- Learning is what counts. Teaching is only important if learning is taking place.
- Learning requires a solid foundation. Cognitive skills are the foundation for learning. Cognitive skills can be thought of as learning capacity.
- Everyone has the ability to learn, but not everyone has developed the same capacity for learning. We all have cognitive strengths and weaknesses, and we have brains that have developed uniquely through our interaction with the world around us.
- Cognitive skills or a person’s capacity to learn can be developed much more than most people think. Intelligence is not fixed.
- Students who learn differently deserve more than workarounds like extra time and easier work. They deserve to build their learning capacity.
- Education and economic security are closely tied together. Doing well in school helps students realize their earning potential. But growing up in poverty is associated with less well-developed cognitive skills. The long-standing educational performance gaps for students who are economically disadvantaged can be closed, raising their lifetime earning potential.

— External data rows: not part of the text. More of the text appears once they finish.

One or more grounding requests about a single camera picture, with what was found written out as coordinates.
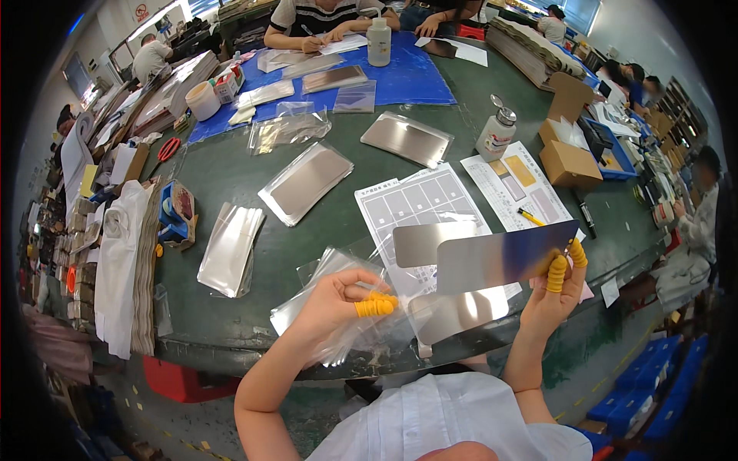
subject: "hand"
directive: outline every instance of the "hand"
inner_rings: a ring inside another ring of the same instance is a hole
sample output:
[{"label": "hand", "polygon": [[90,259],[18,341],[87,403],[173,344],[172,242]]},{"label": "hand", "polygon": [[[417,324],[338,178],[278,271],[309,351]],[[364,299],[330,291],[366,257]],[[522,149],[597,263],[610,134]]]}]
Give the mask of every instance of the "hand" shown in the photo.
[{"label": "hand", "polygon": [[303,53],[315,53],[323,45],[323,41],[318,37],[303,38]]},{"label": "hand", "polygon": [[441,21],[435,16],[428,16],[423,24],[415,28],[415,35],[418,37],[435,37],[435,32],[438,30],[438,25]]},{"label": "hand", "polygon": [[338,24],[335,29],[328,32],[323,36],[323,44],[327,45],[332,41],[343,40],[343,34],[351,31],[351,21],[342,22]]},{"label": "hand", "polygon": [[566,272],[561,293],[553,293],[546,289],[548,276],[536,277],[531,281],[531,294],[528,303],[520,314],[520,330],[528,330],[535,337],[543,341],[559,327],[582,296],[584,276],[587,275],[587,266],[571,268],[565,260]]},{"label": "hand", "polygon": [[676,216],[677,219],[686,214],[686,211],[684,210],[684,204],[681,200],[677,200],[676,202],[674,202],[674,206],[672,208],[674,209],[674,216]]},{"label": "hand", "polygon": [[322,341],[346,320],[358,318],[354,302],[366,299],[369,290],[356,285],[357,282],[377,285],[382,291],[390,289],[379,276],[364,269],[326,275],[318,280],[288,330],[299,332],[302,337]]}]

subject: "blue cutting mat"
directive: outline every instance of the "blue cutting mat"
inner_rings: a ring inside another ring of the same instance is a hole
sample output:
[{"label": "blue cutting mat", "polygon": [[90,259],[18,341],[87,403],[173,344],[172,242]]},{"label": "blue cutting mat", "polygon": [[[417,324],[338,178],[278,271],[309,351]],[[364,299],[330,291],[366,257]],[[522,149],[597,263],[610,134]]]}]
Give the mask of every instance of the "blue cutting mat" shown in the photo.
[{"label": "blue cutting mat", "polygon": [[[376,80],[375,105],[386,104],[456,104],[456,99],[444,78],[436,69],[430,56],[415,46],[417,37],[412,32],[393,32],[391,61],[385,67],[370,66],[367,61],[366,46],[356,51],[342,53],[346,62],[336,67],[359,64],[369,80]],[[251,91],[282,79],[282,69],[268,74],[257,68],[257,56],[241,65],[246,82],[241,92]],[[302,78],[293,79],[294,95],[257,106],[254,122],[274,118],[277,103],[282,101],[313,101],[317,110],[323,106],[333,109],[338,89],[319,91],[302,95]],[[245,124],[231,126],[228,119],[235,114],[232,104],[223,104],[218,112],[204,122],[197,122],[190,135],[189,143],[198,142]]]}]

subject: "white cloth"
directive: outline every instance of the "white cloth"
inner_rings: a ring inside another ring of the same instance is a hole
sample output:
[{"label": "white cloth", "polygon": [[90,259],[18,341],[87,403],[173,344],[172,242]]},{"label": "white cloth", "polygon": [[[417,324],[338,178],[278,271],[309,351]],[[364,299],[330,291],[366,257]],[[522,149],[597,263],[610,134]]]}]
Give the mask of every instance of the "white cloth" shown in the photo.
[{"label": "white cloth", "polygon": [[67,221],[72,216],[72,205],[80,196],[85,166],[94,163],[87,148],[87,141],[92,135],[93,122],[94,119],[89,112],[80,114],[61,145],[61,172],[64,176],[64,190],[66,191]]},{"label": "white cloth", "polygon": [[557,18],[544,16],[539,21],[538,30],[543,33],[551,43],[564,46],[564,35],[566,35],[566,25]]},{"label": "white cloth", "polygon": [[160,70],[169,66],[164,60],[172,49],[158,40],[150,41],[142,46],[134,58],[133,73],[142,85],[148,79],[159,73]]},{"label": "white cloth", "polygon": [[480,372],[425,375],[389,389],[336,426],[308,460],[415,461],[463,441],[501,460],[589,461],[589,440],[567,426],[525,424],[512,389]]},{"label": "white cloth", "polygon": [[683,242],[666,257],[663,267],[651,271],[664,312],[672,312],[708,287],[710,264],[715,262],[717,184],[707,192],[694,217],[679,219]]},{"label": "white cloth", "polygon": [[131,357],[138,240],[153,189],[145,190],[138,181],[126,182],[103,219],[95,277],[95,330],[108,343],[108,352],[125,360]]}]

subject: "striped shirt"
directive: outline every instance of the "striped shirt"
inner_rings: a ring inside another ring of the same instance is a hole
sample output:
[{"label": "striped shirt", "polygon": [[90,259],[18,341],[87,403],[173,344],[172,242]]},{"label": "striped shirt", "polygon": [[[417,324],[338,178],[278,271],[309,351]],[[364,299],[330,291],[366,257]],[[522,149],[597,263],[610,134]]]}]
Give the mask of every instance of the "striped shirt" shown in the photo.
[{"label": "striped shirt", "polygon": [[358,19],[360,10],[387,7],[379,0],[341,0],[332,11],[315,4],[315,0],[281,0],[272,14],[270,25],[289,37],[307,37],[330,32],[339,24]]}]

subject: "work table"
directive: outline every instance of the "work table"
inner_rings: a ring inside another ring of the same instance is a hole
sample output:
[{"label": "work table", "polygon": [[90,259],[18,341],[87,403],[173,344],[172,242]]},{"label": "work table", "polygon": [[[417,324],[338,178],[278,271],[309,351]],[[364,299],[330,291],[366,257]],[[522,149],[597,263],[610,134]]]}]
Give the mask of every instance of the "work table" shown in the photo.
[{"label": "work table", "polygon": [[[483,42],[470,41],[486,47]],[[374,114],[330,114],[332,129],[325,139],[355,164],[354,171],[323,197],[293,228],[277,219],[257,192],[310,142],[281,146],[273,152],[249,156],[246,151],[249,129],[213,136],[184,147],[192,126],[182,134],[169,130],[152,147],[142,178],[156,164],[156,152],[172,136],[183,139],[183,147],[158,174],[177,178],[196,198],[199,221],[196,243],[184,252],[165,247],[157,260],[155,283],[168,291],[174,333],[156,341],[156,356],[176,364],[243,375],[277,338],[269,322],[269,311],[301,288],[296,268],[316,260],[326,246],[342,248],[370,241],[369,231],[356,205],[354,191],[392,178],[404,178],[421,169],[398,156],[364,145],[360,136],[384,111],[393,111],[446,131],[455,136],[449,162],[474,199],[490,229],[504,232],[492,208],[459,161],[477,155],[474,145],[480,129],[492,115],[490,94],[502,97],[518,116],[514,140],[521,141],[540,165],[543,143],[537,131],[553,98],[540,91],[509,61],[494,50],[488,51],[489,67],[461,59],[432,56],[435,65],[458,101],[457,105],[387,105]],[[638,203],[629,181],[606,181],[585,200],[597,226],[592,239],[570,190],[556,187],[564,205],[582,221],[587,234],[583,242],[589,267],[587,283],[595,293],[579,305],[573,316],[587,309],[602,309],[602,283],[617,277],[622,286],[663,254],[664,231],[654,225],[650,209]],[[214,297],[210,288],[197,282],[200,265],[215,218],[223,202],[244,207],[260,207],[266,220],[255,240],[254,271],[250,292],[238,299]],[[518,328],[520,311],[531,292],[509,300],[510,315],[490,324],[455,335],[433,346],[429,359],[417,356],[417,344],[387,343],[379,352],[352,351],[347,361],[335,368],[312,367],[302,379],[359,378],[419,370],[475,356],[510,344]]]}]

- Achievement gaps are strongly related with cognitive gaps. Access to learning experiences relies on well-developed cognitive skills, among other factors. Helping every individual develop their cognitive skills is a matter of equity.
- Cognitive skills and mental health are closely related. Some diseases and conditions are accompanied by cognitive impairment and others, such as anxiety, can be the result of learning struggles.
- Learning struggles affect families, not just the individual who struggles with learning. Lowering the stress and anxiety of a child by helping them become a capable and confident learner can decrease the stress level for the entire family.
- Developing cognitive skills efficiently and in a way that yields lasting, meaningful results can be achieved with the right kind of cognitive training. The right kind of cognitive training takes a comprehensive, multi-disciplinary approach, integrating the best practices from clinical and educational psychology, auditory and vision developmental therapy, occupational therapy, speech and language pathology, neurology and other disciplines.
- Learning should be fun and cognitive training should be engaging and motivating. The use of video-game technology can play an important role in effective cognitive training, but “brain games” are not cognitive training.
- Research on program effectiveness is an ongoing responsibility. It is incumbent on us as the developer and provider of cognitive assessment, cognitive training and other cognitively based learning programs, to continue to demonstrate their effectiveness, with a meaningful impact for the clients we serve, and in keeping with the evolution of the science of learning.